[Opening DATA section]
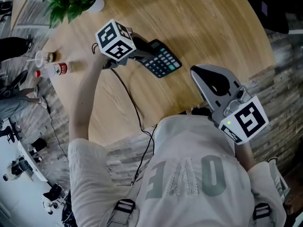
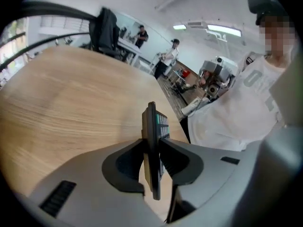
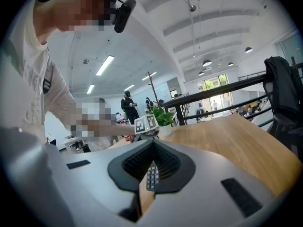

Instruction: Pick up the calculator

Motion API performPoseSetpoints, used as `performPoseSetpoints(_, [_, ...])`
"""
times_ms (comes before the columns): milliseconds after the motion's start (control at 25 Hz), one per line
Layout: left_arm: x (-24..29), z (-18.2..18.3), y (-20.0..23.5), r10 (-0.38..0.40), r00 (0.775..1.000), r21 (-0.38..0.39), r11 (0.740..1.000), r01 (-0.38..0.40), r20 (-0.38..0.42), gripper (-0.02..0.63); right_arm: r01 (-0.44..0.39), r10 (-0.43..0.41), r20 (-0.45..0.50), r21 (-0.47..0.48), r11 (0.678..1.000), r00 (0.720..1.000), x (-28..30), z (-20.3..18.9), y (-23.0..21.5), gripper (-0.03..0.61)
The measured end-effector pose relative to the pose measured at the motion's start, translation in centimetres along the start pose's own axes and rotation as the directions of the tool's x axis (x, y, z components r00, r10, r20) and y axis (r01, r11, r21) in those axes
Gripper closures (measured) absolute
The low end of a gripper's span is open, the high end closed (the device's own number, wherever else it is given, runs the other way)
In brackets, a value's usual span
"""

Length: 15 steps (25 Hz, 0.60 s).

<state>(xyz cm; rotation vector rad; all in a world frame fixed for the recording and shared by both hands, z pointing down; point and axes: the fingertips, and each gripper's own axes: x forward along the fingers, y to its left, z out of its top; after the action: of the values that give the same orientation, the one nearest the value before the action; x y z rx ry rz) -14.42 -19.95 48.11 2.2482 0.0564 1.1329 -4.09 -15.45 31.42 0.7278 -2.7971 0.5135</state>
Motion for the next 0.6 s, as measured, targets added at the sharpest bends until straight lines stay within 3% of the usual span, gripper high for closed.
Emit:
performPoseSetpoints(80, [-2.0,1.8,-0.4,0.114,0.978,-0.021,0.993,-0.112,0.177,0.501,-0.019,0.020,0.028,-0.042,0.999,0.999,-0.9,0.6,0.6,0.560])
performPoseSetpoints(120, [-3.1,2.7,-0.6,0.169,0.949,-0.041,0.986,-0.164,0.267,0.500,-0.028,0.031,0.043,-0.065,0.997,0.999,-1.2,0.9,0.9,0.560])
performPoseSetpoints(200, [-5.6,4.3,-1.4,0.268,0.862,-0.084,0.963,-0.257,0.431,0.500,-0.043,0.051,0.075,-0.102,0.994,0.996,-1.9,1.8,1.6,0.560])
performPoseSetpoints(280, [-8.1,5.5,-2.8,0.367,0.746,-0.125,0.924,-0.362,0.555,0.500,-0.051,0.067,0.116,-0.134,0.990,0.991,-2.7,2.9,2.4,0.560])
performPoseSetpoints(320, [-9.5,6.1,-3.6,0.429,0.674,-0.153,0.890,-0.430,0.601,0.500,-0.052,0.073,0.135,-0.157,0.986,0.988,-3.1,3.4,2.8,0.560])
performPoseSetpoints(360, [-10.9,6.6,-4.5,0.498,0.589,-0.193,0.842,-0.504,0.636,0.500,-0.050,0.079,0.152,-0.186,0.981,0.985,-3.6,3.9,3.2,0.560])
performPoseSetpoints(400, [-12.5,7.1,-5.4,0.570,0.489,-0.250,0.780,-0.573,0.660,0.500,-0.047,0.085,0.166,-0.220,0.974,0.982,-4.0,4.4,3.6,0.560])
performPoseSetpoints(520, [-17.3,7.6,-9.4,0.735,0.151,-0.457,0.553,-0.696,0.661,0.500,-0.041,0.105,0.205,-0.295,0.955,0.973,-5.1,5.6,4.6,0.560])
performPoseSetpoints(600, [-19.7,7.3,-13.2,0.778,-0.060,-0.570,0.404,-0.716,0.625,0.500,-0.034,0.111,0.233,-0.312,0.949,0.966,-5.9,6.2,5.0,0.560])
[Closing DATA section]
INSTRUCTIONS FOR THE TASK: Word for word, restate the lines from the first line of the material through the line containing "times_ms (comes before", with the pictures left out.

RESPONSE AREA:
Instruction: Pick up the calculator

Motion API performPoseSetpoints, used as `performPoseSetpoints(_, [_, ...])`
"""
times_ms (comes before the columns): milliseconds after the motion's start (control at 25 Hz), one per line

The full answer has been given.